▶ **How to complete this task**: Print the lines below from the line with "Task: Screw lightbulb" to the line with "Kindly put point(s) on the long" exactly, keeping both ends, and print no pictures.

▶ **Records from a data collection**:
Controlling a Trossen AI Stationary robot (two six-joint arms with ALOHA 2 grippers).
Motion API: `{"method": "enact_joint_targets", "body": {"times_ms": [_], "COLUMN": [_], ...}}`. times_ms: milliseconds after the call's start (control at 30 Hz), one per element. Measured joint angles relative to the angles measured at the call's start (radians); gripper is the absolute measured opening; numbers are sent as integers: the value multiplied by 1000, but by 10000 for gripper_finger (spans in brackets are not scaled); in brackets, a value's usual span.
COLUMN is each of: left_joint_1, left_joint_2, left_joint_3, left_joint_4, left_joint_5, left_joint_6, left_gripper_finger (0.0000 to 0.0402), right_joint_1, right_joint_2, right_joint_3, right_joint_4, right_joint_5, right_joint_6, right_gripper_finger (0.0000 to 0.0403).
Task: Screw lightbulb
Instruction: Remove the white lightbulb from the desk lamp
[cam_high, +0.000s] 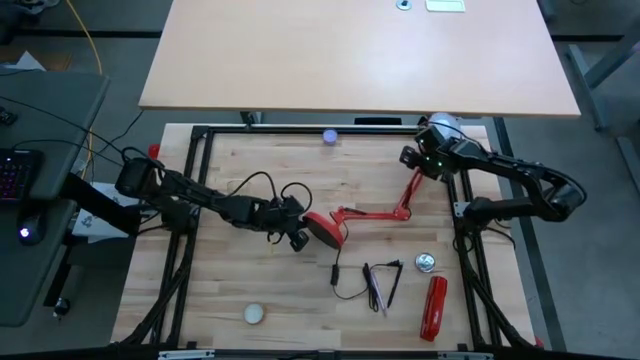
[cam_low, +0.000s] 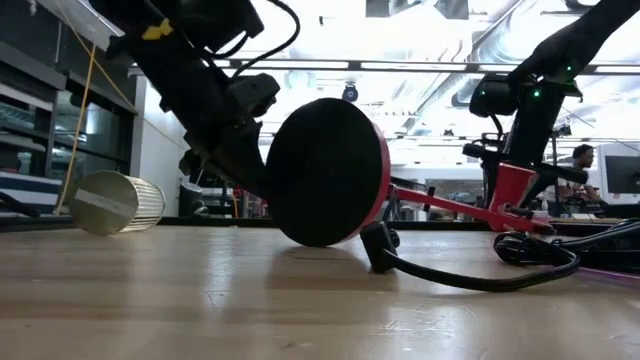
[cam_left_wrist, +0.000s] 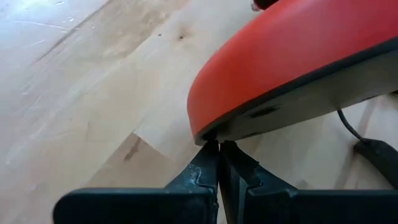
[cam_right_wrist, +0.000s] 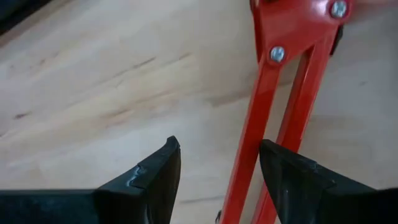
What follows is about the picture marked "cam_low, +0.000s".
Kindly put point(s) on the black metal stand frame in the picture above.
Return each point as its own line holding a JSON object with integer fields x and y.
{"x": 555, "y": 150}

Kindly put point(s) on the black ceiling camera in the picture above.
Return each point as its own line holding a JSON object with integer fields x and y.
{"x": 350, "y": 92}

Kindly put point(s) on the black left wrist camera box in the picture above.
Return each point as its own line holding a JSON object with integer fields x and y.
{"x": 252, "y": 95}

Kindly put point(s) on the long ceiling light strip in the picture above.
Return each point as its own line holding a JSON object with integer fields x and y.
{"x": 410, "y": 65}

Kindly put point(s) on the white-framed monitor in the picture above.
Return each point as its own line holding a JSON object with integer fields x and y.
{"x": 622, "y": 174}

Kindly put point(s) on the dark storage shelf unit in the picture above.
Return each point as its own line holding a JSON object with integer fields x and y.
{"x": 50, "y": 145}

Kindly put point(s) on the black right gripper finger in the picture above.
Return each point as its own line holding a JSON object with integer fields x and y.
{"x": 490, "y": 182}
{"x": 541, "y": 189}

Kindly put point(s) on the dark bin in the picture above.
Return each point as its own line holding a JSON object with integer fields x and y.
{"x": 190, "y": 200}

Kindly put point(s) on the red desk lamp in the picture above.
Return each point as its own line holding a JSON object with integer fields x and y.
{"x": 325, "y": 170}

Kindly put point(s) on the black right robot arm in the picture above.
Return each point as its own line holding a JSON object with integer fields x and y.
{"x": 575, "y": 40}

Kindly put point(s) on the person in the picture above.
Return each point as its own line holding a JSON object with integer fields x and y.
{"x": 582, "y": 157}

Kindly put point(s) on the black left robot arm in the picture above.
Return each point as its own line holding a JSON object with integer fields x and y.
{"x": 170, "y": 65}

▶ **Task output**:
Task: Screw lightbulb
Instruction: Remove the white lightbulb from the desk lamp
[cam_high, +0.000s] 
[cam_low, +0.000s] 
[cam_left_wrist, +0.000s] 
[cam_right_wrist, +0.000s] 
What follows is about the picture marked "cam_low, +0.000s".
Kindly put point(s) on the black metal stand frame in the picture above.
Return each point as its own line holding a JSON object with integer fields x and y.
{"x": 555, "y": 150}

Kindly put point(s) on the black ceiling camera in the picture above.
Return each point as its own line holding a JSON object with integer fields x and y.
{"x": 350, "y": 92}

Kindly put point(s) on the black left wrist camera box in the picture above.
Return each point as its own line holding a JSON object with integer fields x and y.
{"x": 252, "y": 95}

Kindly put point(s) on the long ceiling light strip in the picture above.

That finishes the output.